## Exercise instructions:
Using the listing below, extract each line that has the word "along" in it.

--- Material provided ---

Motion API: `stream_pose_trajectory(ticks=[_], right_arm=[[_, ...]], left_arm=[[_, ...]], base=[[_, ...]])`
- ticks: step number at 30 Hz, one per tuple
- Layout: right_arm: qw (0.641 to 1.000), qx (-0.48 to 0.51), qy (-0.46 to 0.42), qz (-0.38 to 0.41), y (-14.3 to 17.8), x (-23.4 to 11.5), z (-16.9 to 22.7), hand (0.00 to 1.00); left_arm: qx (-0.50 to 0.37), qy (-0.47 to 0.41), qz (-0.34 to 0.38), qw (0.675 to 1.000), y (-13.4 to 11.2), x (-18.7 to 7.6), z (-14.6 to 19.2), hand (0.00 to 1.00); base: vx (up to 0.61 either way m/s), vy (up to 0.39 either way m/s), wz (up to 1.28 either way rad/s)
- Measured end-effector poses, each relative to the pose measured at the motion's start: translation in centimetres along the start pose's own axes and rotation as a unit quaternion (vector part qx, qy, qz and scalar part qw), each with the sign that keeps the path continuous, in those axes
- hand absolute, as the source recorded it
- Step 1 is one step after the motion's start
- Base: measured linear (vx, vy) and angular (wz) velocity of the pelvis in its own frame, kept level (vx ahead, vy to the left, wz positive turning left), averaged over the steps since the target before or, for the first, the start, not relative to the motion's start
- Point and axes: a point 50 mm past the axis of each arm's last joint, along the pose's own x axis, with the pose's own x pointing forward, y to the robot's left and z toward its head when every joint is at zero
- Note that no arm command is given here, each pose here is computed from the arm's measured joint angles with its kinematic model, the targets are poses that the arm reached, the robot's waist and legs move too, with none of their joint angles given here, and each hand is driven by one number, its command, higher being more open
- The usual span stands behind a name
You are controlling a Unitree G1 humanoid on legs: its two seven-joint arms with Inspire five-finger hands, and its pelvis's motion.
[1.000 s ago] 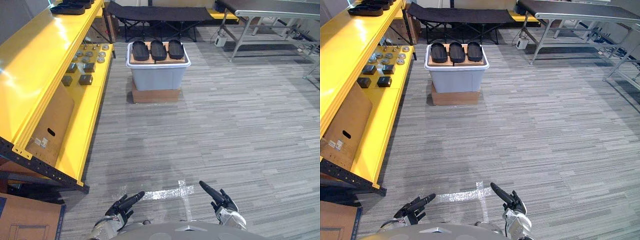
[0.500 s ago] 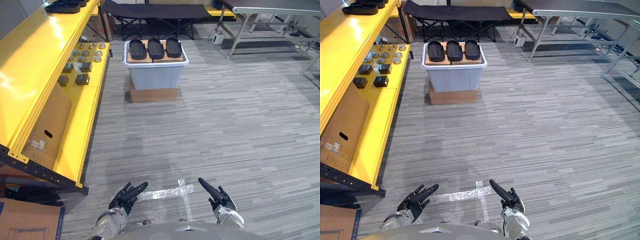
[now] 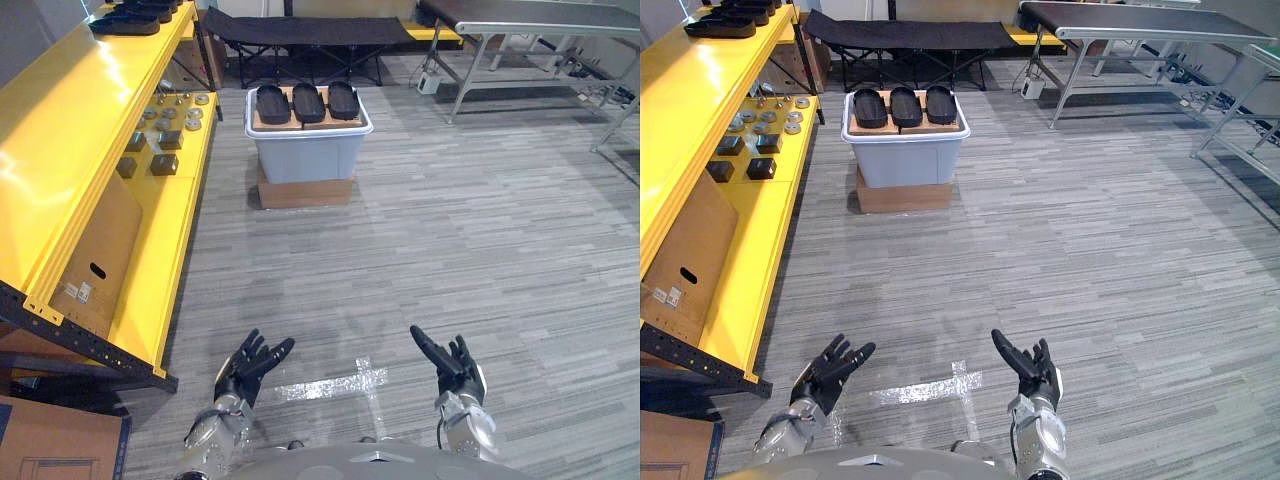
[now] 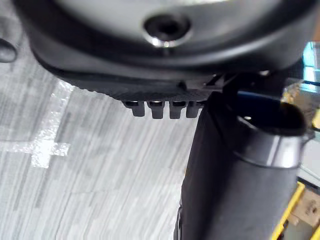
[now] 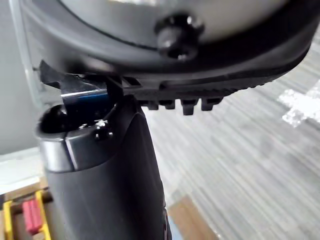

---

## Response to this exercise:
- Measured end-effector poses, each relative to the pose measured at the motion's start: translation in centimetres along the start pose's own axes and rotation as a unit quaternion (vector part qx, qy, qz and scalar part qw), each with the sign that keeps the path continuous, in those axes
- Point and axes: a point 50 mm past the axis of each arm's last joint, along the pose's own x axis, with the pose's own x pointing forward, y to the robot's left and z toward its head when every joint is at zero

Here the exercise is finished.